@Nafisah Islam has joined the channel
@Antonio Moctezuma has joined the channel
@Joshua Wankowski has joined the channel
@Maciej Obuchowski has joined the channel
Hello, my team would like to contribute to the OpenLineage-Dagster integration work and wanted to start a public channel for general discussion on this topic.
Issue #489 is currently open for review and includes the proposal for the integration. As we proceed with the initial implementation, we’d appreciate feedback from the community to make sure the approach is reasonable and OpenLineage events are captured accurately.
Looking forward to more discussions. Thanks!
FYI, I reached out to the Dagster community and they replied to @Dalin Kim’s ticket: https://github.com/OpenLineage/OpenLineage/issues/489#issuecomment-1020718071
@Michael Robinson has joined the channel
Let me intro @Michael Robinson who among other things is looking for topics to speak about in the OpenLineage monthly meeting
Thanks, @Julien Le Dem. If anyone is interested in speaking at the next OL TSC meeting about their work on the Dagster integration, please reply here or message me. The integration is on the agenda for the upcoming https://wiki.lfaidata.foundation/display/OpenLineage/Monthly+TSC+meeting|meeting on 2/9 at 9 am PT. @Dalin Kim
*Thread Reply:* Hi Michael, While I’m currently going through internal review process before creating a PR, I can do a quick demo on the current OpenLineage sensor approach and get some initial feedback if that is okay.

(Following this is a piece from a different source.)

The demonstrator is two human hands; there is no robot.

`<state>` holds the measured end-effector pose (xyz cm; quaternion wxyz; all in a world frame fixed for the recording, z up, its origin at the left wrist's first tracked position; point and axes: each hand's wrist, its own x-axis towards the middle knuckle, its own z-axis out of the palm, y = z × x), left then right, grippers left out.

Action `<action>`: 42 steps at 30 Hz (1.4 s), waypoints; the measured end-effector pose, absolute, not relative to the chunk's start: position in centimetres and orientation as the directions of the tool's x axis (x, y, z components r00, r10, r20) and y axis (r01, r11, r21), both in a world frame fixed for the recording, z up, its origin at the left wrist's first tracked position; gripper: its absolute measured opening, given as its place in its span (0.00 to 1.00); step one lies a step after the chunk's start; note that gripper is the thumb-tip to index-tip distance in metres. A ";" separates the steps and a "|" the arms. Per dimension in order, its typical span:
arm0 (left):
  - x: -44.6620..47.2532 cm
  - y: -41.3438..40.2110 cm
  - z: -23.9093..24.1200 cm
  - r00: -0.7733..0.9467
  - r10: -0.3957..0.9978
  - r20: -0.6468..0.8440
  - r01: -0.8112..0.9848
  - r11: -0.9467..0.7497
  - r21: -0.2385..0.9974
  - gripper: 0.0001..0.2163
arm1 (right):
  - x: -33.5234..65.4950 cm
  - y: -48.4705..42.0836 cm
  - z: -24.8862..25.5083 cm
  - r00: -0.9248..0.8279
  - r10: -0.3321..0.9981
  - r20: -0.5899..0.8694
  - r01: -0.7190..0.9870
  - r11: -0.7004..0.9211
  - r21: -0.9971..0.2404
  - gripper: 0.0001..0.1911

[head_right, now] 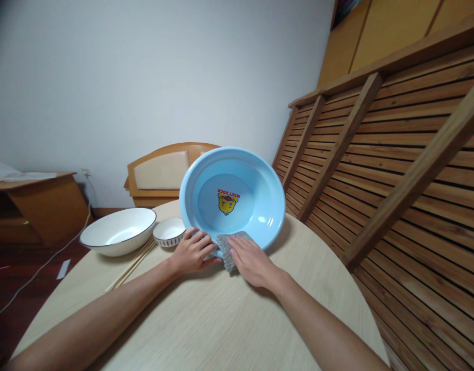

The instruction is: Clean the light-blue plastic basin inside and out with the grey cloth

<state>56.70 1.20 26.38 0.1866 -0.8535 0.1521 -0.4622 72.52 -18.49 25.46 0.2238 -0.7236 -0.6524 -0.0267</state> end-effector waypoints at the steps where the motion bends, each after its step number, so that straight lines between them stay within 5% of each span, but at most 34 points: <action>1: 56.7 1.1 26.4 0.523 -0.444 0.727 -0.093 -0.878 -0.470 0.14 | 72.6 -17.9 25.3 0.148 0.943 0.299 0.944 -0.044 -0.328 0.28; 5: 56.6 0.9 26.3 0.522 -0.512 0.682 -0.122 -0.836 -0.535 0.14 | 73.8 -15.2 24.7 0.178 0.971 0.158 0.896 -0.094 -0.434 0.33; 10: 56.6 0.7 26.2 0.534 -0.516 0.670 -0.125 -0.832 -0.541 0.15 | 75.2 -11.8 24.1 0.137 0.968 0.208 0.898 -0.033 -0.440 0.32; 18: 56.7 0.6 26.0 0.577 -0.511 0.637 -0.136 -0.829 -0.542 0.15 | 77.4 -11.3 24.0 0.107 0.971 0.213 0.932 -0.024 -0.361 0.30; 30: 56.9 0.3 26.4 0.596 -0.516 0.615 -0.170 -0.830 -0.531 0.14 | 81.3 -13.9 24.7 0.284 0.937 0.203 0.957 -0.265 -0.116 0.25; 38: 57.0 0.3 26.6 0.575 -0.525 0.628 -0.178 -0.829 -0.530 0.14 | 77.5 -12.5 23.7 0.122 0.983 0.139 0.988 -0.106 -0.113 0.28; 42: 57.1 0.6 27.1 0.578 -0.529 0.621 -0.186 -0.826 -0.531 0.14 | 78.6 -13.2 24.2 0.201 0.974 0.103 0.977 -0.192 -0.098 0.29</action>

*Thread Reply:* thanks for the demo!
*Thread Reply:* Thanks for the opportunity!
Hello, I created a pull request for the OpenLineage sensor work here. This initial work handles the basic lifecycles of Dagster jobs & ops (pipelines & steps), and more discussion will be needed to define how we can handle datasets. Hopefully, this PR is acceptable as an initial groundwork, and all feedback is appreciated. Thanks!
*Thread Reply:* Thanks for the PR! I'll take a look tomorrow.
*Thread Reply:* @Dalin Kim looks great! I approved it. One thing to do is to rebase on main and force-with-lease push: it appears that there are some conflicts.
*Thread Reply:* @Maciej Obuchowski Thank you for the review. Just had a small conflict in CHANGELOG, which has been resolved. For integration test, do you suggest a similar approach like airflow integration using flask?
*Thread Reply:* Also, I reached out to Sandy from Dagster for a review to make sure this is good from Dagster side of things.
*Thread Reply:* > For integration test, do you suggest a similar approach like airflow integration using flask? Yes, I think we can reuse that part. The most important thing is that we have real Dagster running "real" workloads.
*Thread Reply:* Documentation has been updated based on feedback from Yuhan from Dagster team, and I believe everything is set from my end.
*Thread Reply:* Great! Let's just get rid of this linting error and I'll merge it then.
*Thread Reply:* @Willy Lulciuc I think you configured it, am I right?
@Dalin Kim one more rebase, please 🙏 I've turned auto-merge on, but unfortunately I can't rebase your branch on fork.
*Thread Reply:* @Dalin Kim merged!
*Thread Reply:* @Maciej Obuchowski Awesome! Thank you so much for all your help!
One small question on ci - airflow integration test checks are stuck in the “expected” state. Is this expected or is there something I missed in the ci update?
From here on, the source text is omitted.